━━ Supplied information

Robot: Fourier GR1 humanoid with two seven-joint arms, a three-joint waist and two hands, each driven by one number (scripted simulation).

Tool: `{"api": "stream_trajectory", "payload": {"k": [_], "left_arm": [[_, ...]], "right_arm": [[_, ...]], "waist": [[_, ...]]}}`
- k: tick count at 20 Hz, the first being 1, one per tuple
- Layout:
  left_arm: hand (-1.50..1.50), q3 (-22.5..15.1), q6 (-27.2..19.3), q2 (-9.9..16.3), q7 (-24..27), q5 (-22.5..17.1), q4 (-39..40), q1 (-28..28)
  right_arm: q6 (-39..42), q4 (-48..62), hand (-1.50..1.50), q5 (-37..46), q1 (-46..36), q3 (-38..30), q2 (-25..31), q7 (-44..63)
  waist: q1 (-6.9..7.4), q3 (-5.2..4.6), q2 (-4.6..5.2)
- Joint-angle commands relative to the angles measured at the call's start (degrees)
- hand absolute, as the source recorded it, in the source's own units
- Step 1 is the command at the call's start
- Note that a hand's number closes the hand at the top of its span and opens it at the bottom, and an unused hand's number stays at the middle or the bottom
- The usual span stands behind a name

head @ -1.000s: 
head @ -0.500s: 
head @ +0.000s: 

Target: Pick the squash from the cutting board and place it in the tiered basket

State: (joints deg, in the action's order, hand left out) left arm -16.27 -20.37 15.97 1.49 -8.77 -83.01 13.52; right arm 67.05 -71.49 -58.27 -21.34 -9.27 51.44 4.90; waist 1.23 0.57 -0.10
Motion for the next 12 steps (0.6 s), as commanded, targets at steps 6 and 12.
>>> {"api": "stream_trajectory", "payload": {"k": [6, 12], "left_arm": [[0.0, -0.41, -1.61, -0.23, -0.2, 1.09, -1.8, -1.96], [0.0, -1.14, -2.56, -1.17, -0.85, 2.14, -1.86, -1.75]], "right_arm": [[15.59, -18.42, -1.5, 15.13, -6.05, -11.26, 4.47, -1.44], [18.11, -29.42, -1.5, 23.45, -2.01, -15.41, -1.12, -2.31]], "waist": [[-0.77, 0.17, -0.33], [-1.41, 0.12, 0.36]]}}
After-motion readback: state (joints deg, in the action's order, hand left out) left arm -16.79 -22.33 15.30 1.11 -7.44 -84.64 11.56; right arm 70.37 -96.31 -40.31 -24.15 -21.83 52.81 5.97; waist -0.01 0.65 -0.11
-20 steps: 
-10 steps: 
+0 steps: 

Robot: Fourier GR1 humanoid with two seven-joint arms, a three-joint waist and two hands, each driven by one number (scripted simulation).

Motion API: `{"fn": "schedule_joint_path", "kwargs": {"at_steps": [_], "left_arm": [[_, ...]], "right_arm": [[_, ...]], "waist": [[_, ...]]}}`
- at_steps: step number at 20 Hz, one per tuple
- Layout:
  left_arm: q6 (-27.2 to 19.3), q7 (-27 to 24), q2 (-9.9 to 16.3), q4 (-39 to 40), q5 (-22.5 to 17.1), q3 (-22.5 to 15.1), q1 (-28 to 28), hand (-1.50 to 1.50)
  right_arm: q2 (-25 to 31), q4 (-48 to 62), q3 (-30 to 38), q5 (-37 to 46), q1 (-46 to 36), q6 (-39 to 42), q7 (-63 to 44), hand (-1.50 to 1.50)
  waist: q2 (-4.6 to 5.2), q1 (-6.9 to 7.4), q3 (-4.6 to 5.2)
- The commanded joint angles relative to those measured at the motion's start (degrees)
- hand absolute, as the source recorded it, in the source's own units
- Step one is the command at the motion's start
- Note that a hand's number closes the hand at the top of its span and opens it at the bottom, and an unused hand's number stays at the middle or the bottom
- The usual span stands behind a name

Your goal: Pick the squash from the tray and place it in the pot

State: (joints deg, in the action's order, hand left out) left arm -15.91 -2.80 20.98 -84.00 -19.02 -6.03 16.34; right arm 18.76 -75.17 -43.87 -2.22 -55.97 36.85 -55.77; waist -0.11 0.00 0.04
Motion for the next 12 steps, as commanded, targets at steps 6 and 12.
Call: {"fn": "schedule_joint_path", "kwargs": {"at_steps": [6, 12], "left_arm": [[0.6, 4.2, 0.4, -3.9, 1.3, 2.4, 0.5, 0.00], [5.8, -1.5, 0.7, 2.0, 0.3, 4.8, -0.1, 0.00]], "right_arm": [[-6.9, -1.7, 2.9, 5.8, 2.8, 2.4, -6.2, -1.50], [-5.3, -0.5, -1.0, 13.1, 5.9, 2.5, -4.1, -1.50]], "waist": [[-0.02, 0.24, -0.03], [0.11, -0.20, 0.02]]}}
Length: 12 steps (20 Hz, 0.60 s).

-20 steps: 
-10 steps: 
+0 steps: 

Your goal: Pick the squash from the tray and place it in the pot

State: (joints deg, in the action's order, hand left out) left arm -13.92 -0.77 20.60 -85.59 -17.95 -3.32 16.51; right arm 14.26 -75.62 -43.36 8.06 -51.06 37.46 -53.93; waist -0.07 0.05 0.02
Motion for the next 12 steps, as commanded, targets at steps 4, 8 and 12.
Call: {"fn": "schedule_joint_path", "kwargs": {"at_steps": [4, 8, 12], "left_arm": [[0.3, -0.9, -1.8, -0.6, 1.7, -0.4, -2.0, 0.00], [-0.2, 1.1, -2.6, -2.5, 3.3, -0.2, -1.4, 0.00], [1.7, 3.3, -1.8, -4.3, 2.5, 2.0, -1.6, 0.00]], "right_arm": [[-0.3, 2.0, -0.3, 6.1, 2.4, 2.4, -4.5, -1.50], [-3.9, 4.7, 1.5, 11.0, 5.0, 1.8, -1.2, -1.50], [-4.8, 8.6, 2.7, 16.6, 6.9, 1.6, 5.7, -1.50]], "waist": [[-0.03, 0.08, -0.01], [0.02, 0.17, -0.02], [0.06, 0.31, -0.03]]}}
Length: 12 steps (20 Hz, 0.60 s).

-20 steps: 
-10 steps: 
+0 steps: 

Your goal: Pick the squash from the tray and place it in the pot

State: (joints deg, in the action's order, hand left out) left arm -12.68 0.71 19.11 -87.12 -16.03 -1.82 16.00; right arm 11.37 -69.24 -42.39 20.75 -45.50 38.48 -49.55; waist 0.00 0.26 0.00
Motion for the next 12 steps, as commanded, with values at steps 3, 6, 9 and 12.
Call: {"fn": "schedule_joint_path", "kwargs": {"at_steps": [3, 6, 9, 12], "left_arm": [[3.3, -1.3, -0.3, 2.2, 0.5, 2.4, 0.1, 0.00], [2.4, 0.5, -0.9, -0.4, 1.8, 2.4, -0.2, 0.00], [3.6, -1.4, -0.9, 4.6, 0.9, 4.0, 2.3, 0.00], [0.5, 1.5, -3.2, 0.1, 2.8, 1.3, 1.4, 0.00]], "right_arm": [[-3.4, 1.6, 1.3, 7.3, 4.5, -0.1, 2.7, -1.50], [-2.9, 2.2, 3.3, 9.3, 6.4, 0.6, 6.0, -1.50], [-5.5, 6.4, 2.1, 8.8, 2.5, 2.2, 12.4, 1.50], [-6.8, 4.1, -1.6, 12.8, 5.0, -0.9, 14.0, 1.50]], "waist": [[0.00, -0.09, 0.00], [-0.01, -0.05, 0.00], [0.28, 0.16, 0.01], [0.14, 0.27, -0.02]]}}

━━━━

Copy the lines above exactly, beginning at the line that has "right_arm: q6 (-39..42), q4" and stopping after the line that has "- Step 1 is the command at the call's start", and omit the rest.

  right_arm: q6 (-39..42), q4 (-48..62), hand (-1.50..1.50), q5 (-37..46), q1 (-46..36), q3 (-38..30), q2 (-25..31), q7 (-44..63)
  waist: q1 (-6.9..7.4), q3 (-5.2..4.6), q2 (-4.6..5.2)
- Joint-angle commands relative to the angles measured at the call's start (degrees)
- hand absolute, as the source recorded it, in the source's own units
- Step 1 is the command at the call's start

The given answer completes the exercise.